++++ Recorded information

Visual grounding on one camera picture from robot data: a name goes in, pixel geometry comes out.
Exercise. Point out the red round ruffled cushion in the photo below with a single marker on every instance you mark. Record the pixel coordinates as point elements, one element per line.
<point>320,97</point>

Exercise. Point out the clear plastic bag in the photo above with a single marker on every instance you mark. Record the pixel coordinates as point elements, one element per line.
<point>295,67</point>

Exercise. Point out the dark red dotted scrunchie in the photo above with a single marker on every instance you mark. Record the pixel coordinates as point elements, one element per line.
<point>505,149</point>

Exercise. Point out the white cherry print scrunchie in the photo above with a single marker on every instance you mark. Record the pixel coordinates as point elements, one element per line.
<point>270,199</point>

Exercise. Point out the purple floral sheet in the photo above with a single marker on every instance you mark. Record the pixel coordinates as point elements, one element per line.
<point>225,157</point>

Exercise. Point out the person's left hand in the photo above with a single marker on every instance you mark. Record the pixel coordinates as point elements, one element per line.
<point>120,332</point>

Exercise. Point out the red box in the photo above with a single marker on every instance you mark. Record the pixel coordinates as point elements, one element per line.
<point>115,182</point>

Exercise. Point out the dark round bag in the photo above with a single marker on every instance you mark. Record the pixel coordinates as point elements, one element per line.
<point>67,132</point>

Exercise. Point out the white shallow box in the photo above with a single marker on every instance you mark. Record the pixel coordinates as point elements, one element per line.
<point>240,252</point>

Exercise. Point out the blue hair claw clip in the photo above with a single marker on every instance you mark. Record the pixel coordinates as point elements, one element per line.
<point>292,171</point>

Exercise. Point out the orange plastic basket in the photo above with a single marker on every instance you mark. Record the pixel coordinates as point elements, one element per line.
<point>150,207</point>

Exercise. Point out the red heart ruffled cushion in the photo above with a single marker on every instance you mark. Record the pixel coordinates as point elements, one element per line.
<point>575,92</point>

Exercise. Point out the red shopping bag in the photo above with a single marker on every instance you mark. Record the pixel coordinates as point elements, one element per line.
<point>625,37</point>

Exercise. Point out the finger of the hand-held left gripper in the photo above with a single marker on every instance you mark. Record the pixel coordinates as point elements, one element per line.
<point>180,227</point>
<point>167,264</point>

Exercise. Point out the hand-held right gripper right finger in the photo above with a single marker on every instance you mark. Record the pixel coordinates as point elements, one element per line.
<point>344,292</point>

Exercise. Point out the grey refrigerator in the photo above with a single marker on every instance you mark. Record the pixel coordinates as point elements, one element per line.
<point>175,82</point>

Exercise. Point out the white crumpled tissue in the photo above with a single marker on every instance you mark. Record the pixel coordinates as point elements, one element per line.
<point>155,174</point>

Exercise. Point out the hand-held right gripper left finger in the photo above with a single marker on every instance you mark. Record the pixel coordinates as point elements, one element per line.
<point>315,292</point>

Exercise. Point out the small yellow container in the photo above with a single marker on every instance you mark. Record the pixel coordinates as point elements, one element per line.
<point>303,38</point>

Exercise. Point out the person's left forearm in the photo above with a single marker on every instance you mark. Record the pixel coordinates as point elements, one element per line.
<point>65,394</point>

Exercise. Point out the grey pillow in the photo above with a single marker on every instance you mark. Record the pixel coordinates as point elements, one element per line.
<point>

++++++++

About this task:
In full and word for word, give the listing above again.

Solution to this problem:
Visual grounding on one camera picture from robot data: a name goes in, pixel geometry comes out.
Exercise. Point out the red round ruffled cushion in the photo below with a single marker on every instance you mark. Record the pixel coordinates as point elements, one element per line.
<point>320,97</point>

Exercise. Point out the clear plastic bag in the photo above with a single marker on every instance you mark. Record the pixel coordinates as point elements, one element per line.
<point>295,67</point>

Exercise. Point out the dark red dotted scrunchie in the photo above with a single marker on every instance you mark. Record the pixel coordinates as point elements, one element per line.
<point>505,149</point>

Exercise. Point out the white cherry print scrunchie in the photo above with a single marker on every instance you mark. Record the pixel coordinates as point elements, one element per line.
<point>270,199</point>

Exercise. Point out the purple floral sheet in the photo above with a single marker on every instance you mark. Record the pixel coordinates as point elements, one element per line.
<point>225,157</point>

Exercise. Point out the person's left hand in the photo above with a single marker on every instance you mark. Record the pixel coordinates as point elements, one element per line.
<point>120,332</point>

Exercise. Point out the red box in the photo above with a single marker on every instance you mark. Record the pixel coordinates as point elements, one element per line.
<point>115,182</point>

Exercise. Point out the dark round bag in the photo above with a single marker on every instance you mark. Record the pixel coordinates as point elements, one element per line.
<point>67,132</point>

Exercise. Point out the white shallow box in the photo above with a single marker on every instance you mark. Record the pixel coordinates as point elements, one element per line.
<point>240,252</point>

Exercise. Point out the blue hair claw clip in the photo above with a single marker on every instance you mark. Record the pixel coordinates as point elements, one element per line.
<point>292,171</point>

Exercise. Point out the orange plastic basket in the photo above with a single marker on every instance you mark. Record the pixel coordinates as point elements, one element per line.
<point>150,207</point>

Exercise. Point out the red heart ruffled cushion in the photo above with a single marker on every instance you mark. Record the pixel coordinates as point elements, one element per line.
<point>575,92</point>

Exercise. Point out the red shopping bag in the photo above with a single marker on every instance you mark. Record the pixel coordinates as point elements, one element per line.
<point>625,37</point>

Exercise. Point out the finger of the hand-held left gripper in the photo above with a single marker on every instance you mark. Record the pixel coordinates as point elements, one element per line.
<point>180,227</point>
<point>167,264</point>

Exercise. Point out the hand-held right gripper right finger in the photo above with a single marker on every instance you mark. Record the pixel coordinates as point elements, one element per line.
<point>344,292</point>

Exercise. Point out the grey refrigerator in the photo above with a single marker on every instance you mark. Record the pixel coordinates as point elements, one element per line.
<point>175,82</point>

Exercise. Point out the white crumpled tissue in the photo above with a single marker on every instance you mark. Record the pixel coordinates as point elements, one element per line.
<point>155,174</point>

Exercise. Point out the hand-held right gripper left finger in the photo above with a single marker on every instance you mark. Record the pixel coordinates as point elements, one element per line.
<point>315,292</point>

Exercise. Point out the small yellow container in the photo above with a single marker on every instance you mark. Record the pixel coordinates as point elements, one element per line.
<point>303,38</point>

Exercise. Point out the person's left forearm in the photo above with a single marker on every instance you mark. Record the pixel coordinates as point elements, one element per line.
<point>65,394</point>

Exercise. Point out the grey pillow in the photo above with a single marker on every instance you mark. Record the pixel coordinates as point elements, one element per line.
<point>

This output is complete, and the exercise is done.